For the record, yes, I've been developing web pages since well before NetFlix or Twitter existed. And no, I've not yet had any need or opportunity to implement a client to either NetFlix or Twitter's services. But even if their services are atrociously difficult to work with, that doesn't mean the technology they implemented their services on top of is bad -- only that those two implementations are bad.
To make a long story short: REST and SOAP are just tools. They each have strengths and weaknesses. If the only tool you have is a hammer, then every problem looks like a nail. So get to know both tools, and learn how to use them correctly, and then choose the right tool for each job.
An honest question deserves an honest answer.
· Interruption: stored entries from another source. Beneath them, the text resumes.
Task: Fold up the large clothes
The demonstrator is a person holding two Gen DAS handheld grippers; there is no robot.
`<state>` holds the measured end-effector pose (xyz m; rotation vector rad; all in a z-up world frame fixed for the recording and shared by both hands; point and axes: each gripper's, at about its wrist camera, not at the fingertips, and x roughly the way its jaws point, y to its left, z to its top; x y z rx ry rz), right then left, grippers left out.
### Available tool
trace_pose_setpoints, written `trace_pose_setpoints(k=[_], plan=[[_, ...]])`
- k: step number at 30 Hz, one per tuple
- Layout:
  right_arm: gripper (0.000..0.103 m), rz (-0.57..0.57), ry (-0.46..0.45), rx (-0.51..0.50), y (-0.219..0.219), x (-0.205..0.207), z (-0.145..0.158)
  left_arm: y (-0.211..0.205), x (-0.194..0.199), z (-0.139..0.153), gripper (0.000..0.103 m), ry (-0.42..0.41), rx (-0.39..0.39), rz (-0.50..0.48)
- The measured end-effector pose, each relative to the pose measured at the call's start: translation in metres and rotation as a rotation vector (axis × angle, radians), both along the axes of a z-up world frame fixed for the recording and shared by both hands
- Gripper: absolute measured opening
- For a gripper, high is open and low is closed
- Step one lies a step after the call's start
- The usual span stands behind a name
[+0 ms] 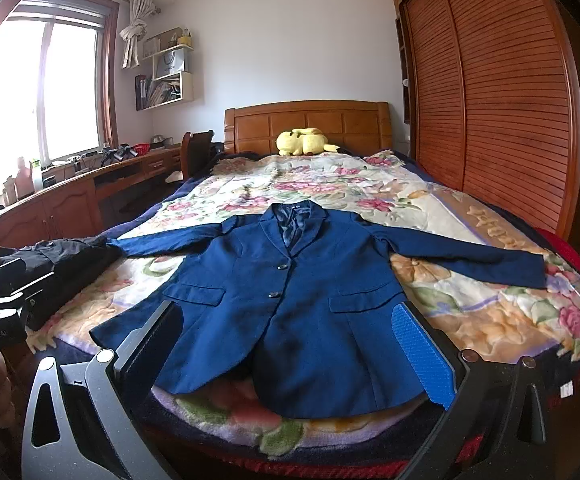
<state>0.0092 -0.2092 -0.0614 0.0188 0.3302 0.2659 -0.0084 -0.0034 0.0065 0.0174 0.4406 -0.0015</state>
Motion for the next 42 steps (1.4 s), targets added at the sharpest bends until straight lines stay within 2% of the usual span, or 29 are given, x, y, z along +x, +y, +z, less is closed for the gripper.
trace_pose_setpoints(k=[42], plan=[[0.103,0.0,-0.002,0.006,-0.0005,0.0002,-0.001,-0.003,-0.0011,0.0072,0.103,-0.013,0.001,0.001]])
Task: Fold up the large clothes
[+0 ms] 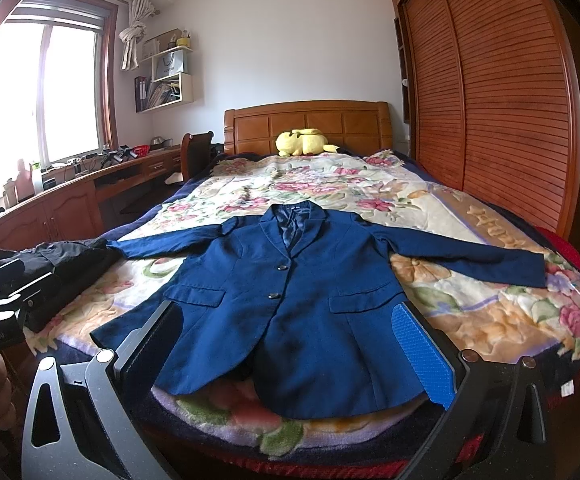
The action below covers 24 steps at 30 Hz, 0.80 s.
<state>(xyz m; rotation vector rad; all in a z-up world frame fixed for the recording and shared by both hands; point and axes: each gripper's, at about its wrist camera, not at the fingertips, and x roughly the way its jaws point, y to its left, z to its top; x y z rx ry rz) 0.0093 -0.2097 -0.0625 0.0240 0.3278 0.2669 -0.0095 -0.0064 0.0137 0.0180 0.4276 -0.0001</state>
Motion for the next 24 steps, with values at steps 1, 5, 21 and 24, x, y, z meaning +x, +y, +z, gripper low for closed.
trace_pose_setpoints(k=[1,5,21,24], plan=[[0.103,0.0,0.0,0.0,0.0,0.0001,0.0,0.0001,0.0,-0.0003,0.103,0.0,0.0,-0.001],[0.103,0.0,0.0,0.001,-0.0001,-0.0001,0.0002,0.0002,-0.0001,-0.0003,0.103,0.002,0.0,-0.001],[0.103,-0.003,-0.003,0.002,0.001,-0.0009,0.0002,-0.002,0.0,0.0012,0.103,0.0,-0.002,-0.003],[0.103,-0.001,-0.002,0.002,0.0016,-0.0006,-0.0002,-0.0028,0.0004,0.0018,0.103,0.001,-0.002,-0.004]])
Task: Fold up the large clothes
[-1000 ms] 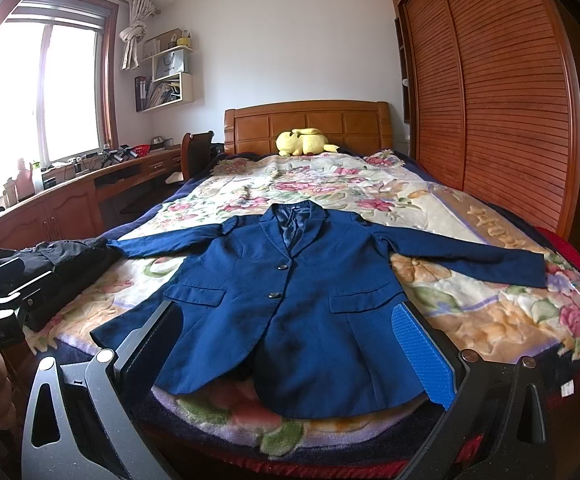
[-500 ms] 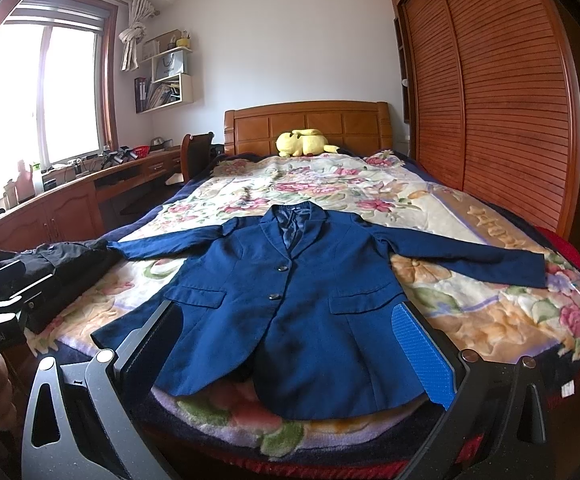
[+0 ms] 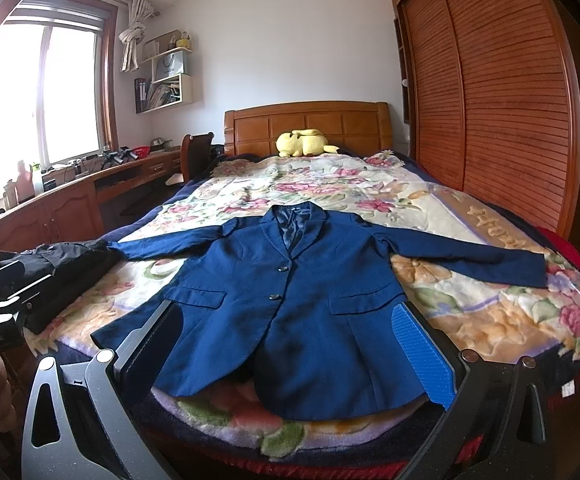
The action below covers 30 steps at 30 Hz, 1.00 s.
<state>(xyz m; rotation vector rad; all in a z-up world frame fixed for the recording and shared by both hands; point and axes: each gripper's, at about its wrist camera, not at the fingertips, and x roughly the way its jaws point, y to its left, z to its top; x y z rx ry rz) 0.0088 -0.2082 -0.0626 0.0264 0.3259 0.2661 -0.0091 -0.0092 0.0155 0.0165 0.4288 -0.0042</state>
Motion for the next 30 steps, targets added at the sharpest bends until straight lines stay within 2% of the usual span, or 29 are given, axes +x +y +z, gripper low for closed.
trace_pose_setpoints(k=[4,11,23,30], plan=[[0.103,0.003,0.003,0.0,0.0,0.001,-0.001,-0.001,0.0,-0.003,0.103,0.004,-0.005,-0.005],[0.103,0.032,0.02,-0.016,0.005,0.013,-0.009,0.01,0.015,-0.027,0.103,0.028,-0.009,0.018],[0.103,0.101,0.044,-0.074,0.027,0.07,-0.021,0.044,0.07,-0.076,0.103,0.119,0.025,0.033],[0.103,0.14,0.076,-0.097,0.043,0.105,-0.028,0.066,0.11,-0.091,0.103,0.147,-0.005,0.01]])
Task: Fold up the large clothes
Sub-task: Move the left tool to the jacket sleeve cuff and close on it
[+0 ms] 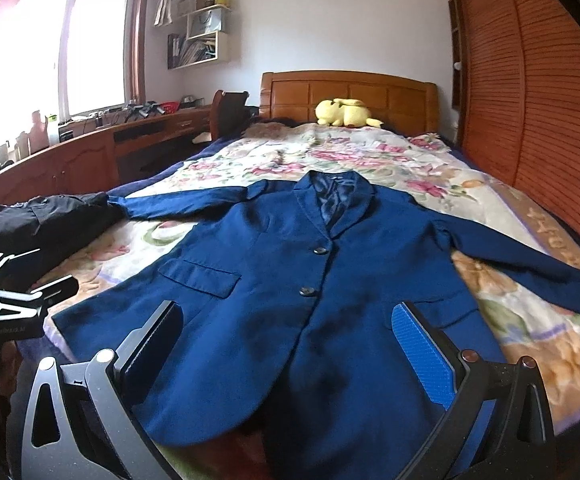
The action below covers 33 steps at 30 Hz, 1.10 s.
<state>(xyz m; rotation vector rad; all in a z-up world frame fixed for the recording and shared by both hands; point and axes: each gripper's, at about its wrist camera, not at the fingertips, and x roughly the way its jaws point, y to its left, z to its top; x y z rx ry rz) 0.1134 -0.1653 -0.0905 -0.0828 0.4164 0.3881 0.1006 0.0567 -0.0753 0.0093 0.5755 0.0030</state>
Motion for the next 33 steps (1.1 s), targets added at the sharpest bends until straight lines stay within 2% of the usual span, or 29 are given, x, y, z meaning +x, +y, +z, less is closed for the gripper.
trace_pose_setpoints(k=[6,10,15,20,25,29,33], plan=[[0.103,0.035,0.021,-0.013,0.009,0.019,-0.002,0.021,0.035,-0.003,0.103,0.032,-0.047,-0.025],[0.103,0.051,0.011,-0.032,0.012,0.025,0.0,0.035,0.057,-0.001,0.103,0.029,-0.043,-0.03],[0.103,0.068,0.018,-0.026,0.013,0.032,0.001,0.051,0.092,0.004,0.103,0.048,-0.001,-0.014],[0.103,0.09,0.022,-0.034,0.019,0.037,0.001,0.074,0.127,0.005,0.103,0.066,-0.037,-0.02],[0.103,0.113,0.023,-0.06,0.025,0.044,0.002,0.095,0.168,-0.005,0.103,0.102,-0.015,-0.001],[0.103,0.121,0.025,-0.074,0.026,0.052,0.003,0.114,0.195,-0.018,0.103,0.145,-0.039,0.023],[0.103,0.132,0.026,-0.078,0.029,0.057,0.003,0.124,0.219,-0.033,0.103,0.2,-0.029,0.044]])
But first, why did you use the text of this question as an answer to another question if you did not think it was rhetorical in nature?
Anyway:
"Tools exist for all modern languages/frameworks/platforms to read in a WSDL and output proxy classes and clients. Implementing a REST service is done by hand by reading documentation."
Just like browser vendors have read and re-read the HTML 4.01 specification up and down to try to implement a consistent browsing experience. Have you reflected on the fact that browsers were invented long before internet banking and stackoverflow, and yet, you can use a browser to do just those things. This is made possible because of the sole reason that everybody agrees to use HTML (and related formats like CSS, JS, JPEG etc).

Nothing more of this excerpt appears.